Thomas Cook’s handling of the tragic death two small children while on holiday just seemed to go from bad to worse. Andrew Griffin in his new book on crisis management quotes a senior executive at Total, the French energy giant praised for its handling of a gas leak in 2012: “to take care of reputation, you have to take care of people …. first.” Organisations dealing with crises should view at all times what is happening through the lens of the victims.

More recently, the owners of Alton Towers had to deal with the sad accident on one of their rides which has resulted in one young woman having a leg amputated.
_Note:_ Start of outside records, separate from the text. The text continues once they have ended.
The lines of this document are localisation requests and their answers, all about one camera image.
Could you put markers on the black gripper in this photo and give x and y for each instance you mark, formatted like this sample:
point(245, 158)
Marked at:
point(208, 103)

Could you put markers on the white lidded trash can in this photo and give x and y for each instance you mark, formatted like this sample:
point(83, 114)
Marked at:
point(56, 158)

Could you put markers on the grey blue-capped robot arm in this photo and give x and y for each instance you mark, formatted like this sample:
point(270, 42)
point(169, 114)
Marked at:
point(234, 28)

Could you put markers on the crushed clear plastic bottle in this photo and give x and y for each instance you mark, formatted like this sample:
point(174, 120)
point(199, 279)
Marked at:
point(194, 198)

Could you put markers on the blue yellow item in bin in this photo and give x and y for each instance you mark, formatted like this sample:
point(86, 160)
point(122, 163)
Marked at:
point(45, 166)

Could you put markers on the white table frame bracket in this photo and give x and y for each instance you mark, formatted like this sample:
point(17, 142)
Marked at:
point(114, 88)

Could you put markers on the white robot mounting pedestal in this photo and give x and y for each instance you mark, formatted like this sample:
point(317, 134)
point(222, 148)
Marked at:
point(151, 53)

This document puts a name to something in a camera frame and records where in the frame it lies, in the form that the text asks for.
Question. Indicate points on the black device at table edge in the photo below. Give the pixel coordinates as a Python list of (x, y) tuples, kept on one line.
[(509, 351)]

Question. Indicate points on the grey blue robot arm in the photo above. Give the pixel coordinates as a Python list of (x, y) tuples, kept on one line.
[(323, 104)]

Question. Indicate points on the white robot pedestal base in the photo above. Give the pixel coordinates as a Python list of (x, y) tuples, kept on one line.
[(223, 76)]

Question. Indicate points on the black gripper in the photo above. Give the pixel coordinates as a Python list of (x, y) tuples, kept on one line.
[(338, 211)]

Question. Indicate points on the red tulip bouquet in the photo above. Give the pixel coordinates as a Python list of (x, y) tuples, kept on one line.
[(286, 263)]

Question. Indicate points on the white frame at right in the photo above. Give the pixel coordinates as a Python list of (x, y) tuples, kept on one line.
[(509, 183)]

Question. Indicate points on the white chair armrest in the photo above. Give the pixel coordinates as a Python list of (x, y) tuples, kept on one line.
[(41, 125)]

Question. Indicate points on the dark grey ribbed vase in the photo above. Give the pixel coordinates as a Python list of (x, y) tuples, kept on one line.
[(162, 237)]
Speaking to the BBC, Rob Brown, president elect of the Chartered Institute of Public Relations said that it was inevitable that there would be impact on reputation but that the company had shown proper concern for the impact on the victims and were taking the incident seriously.
Chris Tucker who delivers courses in crisis communication management blogged some time ago about how in a crisis, it’s important to work with, and learn to love, the lawyers:

“In a crisis the obvious instinct of a lawyer is to minimise the chance of any prosecution and any future compensation claims.  That usually means telling the organisation to minimise any public statements.  So there is an obvious clash with the classic PR crisis management principle of tell it all, tell it fast and tell the truth.  The standard legal advice is relatively short-term when compared to the longer term view of reputation management taken by the PR professional.
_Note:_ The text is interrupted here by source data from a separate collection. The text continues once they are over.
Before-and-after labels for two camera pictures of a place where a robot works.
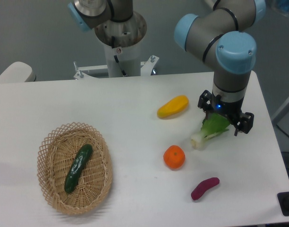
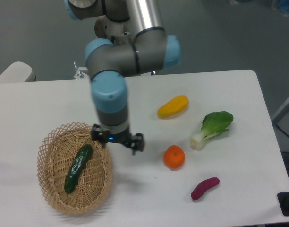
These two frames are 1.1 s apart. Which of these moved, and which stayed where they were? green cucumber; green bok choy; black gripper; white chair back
Moved: black gripper
Stayed: green cucumber; white chair back; green bok choy
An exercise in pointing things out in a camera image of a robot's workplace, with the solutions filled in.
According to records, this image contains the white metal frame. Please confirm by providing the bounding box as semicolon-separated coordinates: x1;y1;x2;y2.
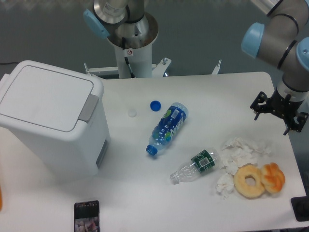
84;57;223;78

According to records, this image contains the white push-lid trash can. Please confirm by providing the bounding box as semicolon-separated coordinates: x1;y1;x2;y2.
0;60;111;180

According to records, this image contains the ring doughnut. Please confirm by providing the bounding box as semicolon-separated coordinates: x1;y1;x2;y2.
233;165;265;198

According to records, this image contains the black smartphone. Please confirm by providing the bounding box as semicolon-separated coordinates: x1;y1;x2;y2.
74;200;100;232

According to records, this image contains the white bottle cap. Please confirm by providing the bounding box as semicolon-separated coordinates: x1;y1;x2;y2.
127;109;137;117

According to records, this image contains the blue label plastic bottle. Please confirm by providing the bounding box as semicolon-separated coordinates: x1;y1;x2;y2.
146;102;189;157

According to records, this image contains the blue bottle cap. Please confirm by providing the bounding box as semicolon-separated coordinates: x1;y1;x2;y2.
150;100;161;112

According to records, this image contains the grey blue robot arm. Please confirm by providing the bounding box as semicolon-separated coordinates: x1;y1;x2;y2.
83;0;309;132

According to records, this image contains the large crumpled white tissue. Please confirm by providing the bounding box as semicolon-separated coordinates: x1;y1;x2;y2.
219;137;274;175

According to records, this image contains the black device at edge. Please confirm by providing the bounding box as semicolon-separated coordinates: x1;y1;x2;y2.
291;196;309;222

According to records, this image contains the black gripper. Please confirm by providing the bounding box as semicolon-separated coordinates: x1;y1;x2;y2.
250;91;306;135

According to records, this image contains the orange twisted bread roll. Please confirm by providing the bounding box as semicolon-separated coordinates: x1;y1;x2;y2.
261;162;285;194

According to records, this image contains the green label clear bottle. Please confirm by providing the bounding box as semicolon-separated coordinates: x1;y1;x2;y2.
170;147;220;185

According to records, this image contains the small crumpled white tissue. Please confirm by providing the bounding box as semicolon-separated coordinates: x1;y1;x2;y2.
215;173;234;199

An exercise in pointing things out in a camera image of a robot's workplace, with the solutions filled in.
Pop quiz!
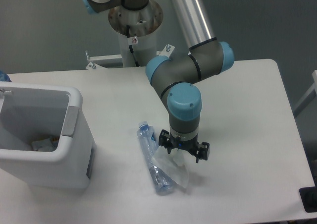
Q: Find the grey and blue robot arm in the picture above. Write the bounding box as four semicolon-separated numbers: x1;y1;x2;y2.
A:
82;0;234;160

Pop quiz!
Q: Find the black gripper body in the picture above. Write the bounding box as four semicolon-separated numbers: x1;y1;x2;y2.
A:
168;134;198;155

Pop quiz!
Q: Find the trash inside trash can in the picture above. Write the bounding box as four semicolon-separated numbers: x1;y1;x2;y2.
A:
31;136;60;152

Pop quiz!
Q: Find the blue object at left edge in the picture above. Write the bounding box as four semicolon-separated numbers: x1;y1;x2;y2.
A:
0;71;11;82

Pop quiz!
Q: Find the crushed clear plastic bottle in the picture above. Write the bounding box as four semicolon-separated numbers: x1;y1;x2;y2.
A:
137;121;174;196

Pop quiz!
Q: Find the white bracket right of pedestal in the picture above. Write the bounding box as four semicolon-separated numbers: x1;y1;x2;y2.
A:
157;44;175;58

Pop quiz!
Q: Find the white plastic trash can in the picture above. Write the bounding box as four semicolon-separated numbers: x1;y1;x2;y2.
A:
0;82;96;189

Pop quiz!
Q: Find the black cable on pedestal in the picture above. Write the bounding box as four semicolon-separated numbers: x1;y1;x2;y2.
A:
125;24;140;67

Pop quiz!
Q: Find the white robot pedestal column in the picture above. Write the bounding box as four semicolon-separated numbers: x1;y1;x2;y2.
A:
108;0;163;67

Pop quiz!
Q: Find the black clamp at table edge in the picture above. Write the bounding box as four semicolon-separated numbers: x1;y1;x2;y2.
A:
299;186;317;213

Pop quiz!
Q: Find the white frame at right edge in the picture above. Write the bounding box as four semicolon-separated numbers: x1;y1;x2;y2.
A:
293;70;317;117

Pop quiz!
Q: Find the white bracket left of pedestal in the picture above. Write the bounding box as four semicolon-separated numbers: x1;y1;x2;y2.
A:
85;51;123;70

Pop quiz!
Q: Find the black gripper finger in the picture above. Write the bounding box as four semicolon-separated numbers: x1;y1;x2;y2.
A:
187;141;210;163
158;129;173;154

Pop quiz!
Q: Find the white bracket of pedestal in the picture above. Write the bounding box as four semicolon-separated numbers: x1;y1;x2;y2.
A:
157;44;175;58
85;51;123;70
“Make having a good relationship with the legal department a top priority before the crisis hits.”

Projects contain risk, we all learn on our project management courses and the management of risk is something that project managers excel at.  However, as a communicator coming into the project world, a big thing for me is that the identification of risk is often about risk to the project; there isn’t always enough attention paid to potential risks to the wider organisation’s reputation.

This is why it matters to have a communicator involved in risk identification, because he or she will have the reputation of the organisation in mind and may be sighted on issues elsewhere that could combine to make the perfect storm of a crisis.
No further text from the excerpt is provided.